▶ WHAT THE EXERCISE ASKS: Whenever the string "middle" appears in a line below, please copy the line out.

▶ MATERIAL TO PROCESS:
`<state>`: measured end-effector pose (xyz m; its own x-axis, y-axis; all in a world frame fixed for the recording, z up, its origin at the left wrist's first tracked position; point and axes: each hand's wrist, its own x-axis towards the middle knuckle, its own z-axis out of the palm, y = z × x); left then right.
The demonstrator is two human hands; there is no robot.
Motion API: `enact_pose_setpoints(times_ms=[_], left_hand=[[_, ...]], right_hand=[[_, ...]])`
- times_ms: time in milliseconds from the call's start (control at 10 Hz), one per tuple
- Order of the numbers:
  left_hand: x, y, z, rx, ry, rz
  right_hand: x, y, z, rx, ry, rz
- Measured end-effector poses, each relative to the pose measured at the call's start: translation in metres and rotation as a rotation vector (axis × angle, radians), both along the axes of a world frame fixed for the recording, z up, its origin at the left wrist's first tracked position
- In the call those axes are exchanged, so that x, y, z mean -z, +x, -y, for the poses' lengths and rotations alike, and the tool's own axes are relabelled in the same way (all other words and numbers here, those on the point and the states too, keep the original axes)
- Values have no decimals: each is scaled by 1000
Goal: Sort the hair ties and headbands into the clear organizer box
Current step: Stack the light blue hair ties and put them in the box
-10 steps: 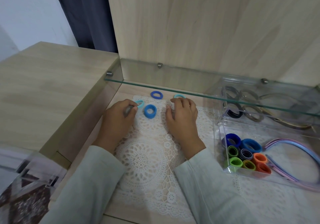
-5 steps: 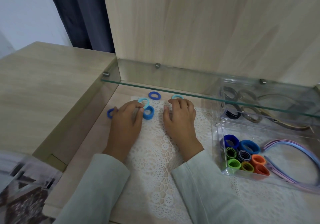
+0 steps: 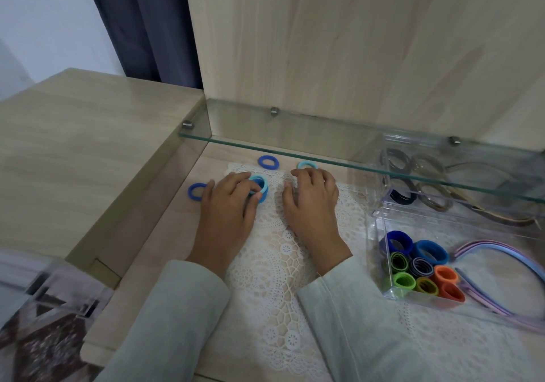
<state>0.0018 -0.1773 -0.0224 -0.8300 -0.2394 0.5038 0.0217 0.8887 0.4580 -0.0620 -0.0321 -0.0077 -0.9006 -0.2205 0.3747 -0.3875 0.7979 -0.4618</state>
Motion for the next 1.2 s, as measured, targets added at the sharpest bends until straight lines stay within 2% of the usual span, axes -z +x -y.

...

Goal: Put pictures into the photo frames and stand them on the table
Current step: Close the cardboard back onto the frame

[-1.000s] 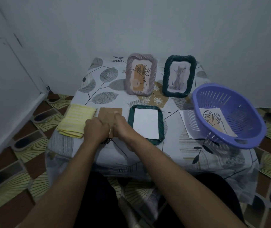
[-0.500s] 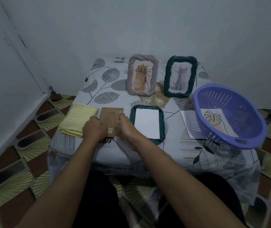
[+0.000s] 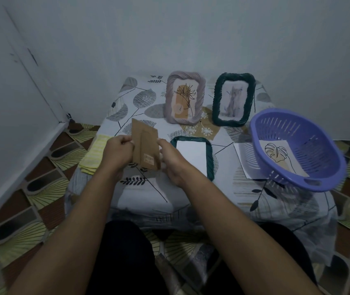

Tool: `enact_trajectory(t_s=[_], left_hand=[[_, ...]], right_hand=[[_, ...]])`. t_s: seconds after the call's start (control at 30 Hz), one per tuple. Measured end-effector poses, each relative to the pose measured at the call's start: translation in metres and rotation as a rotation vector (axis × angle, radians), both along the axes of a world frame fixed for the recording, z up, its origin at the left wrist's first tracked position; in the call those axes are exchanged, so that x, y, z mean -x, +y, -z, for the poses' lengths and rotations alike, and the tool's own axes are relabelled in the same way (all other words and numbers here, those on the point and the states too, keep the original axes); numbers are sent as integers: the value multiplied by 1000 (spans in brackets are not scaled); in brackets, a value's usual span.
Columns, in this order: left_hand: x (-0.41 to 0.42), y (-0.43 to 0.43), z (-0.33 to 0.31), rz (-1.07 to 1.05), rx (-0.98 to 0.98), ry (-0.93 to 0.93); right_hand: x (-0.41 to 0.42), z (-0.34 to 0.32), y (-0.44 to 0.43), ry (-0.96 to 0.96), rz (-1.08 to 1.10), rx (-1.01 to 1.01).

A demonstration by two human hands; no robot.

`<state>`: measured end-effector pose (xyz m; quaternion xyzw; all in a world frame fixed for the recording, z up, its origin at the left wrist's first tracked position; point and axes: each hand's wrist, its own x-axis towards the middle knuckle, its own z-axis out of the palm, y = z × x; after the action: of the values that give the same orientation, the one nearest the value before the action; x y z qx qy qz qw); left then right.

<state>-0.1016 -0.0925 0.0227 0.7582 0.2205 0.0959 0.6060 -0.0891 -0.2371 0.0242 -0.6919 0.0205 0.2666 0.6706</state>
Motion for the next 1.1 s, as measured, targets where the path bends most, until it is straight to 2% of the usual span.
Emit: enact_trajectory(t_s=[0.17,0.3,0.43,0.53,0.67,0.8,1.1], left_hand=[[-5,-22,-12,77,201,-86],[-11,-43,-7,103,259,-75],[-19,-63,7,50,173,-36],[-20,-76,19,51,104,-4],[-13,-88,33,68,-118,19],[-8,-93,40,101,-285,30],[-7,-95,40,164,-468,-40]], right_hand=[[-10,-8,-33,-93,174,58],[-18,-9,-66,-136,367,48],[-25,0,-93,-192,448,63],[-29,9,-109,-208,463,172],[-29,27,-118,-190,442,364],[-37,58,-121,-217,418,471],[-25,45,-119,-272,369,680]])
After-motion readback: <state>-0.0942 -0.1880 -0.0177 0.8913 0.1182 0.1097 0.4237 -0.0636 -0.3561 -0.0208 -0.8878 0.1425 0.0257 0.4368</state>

▶ EXERCISE RESPONSE:
`<state>`: measured end-effector pose (xyz m; its own x-axis, y-axis; all in a world frame fixed for the recording, z up, its origin at the left wrist's first tracked position; point and axes: each hand's wrist, its own x-axis towards the middle knuckle, its own z-axis out of the palm, y = z × x); left then right.
`<state>`: measured end-effector pose (xyz m; quaternion xyzw; all in a world frame fixed for the recording, z up, its origin at the left wrist's first tracked position; point and axes: each hand's wrist, its own x-axis towards the middle knuckle, its own z-axis out of the palm, y = z × x; after the action: of the values that give the same orientation, the one nearest the value before the action; x y z qx qy qz qw); left then right.

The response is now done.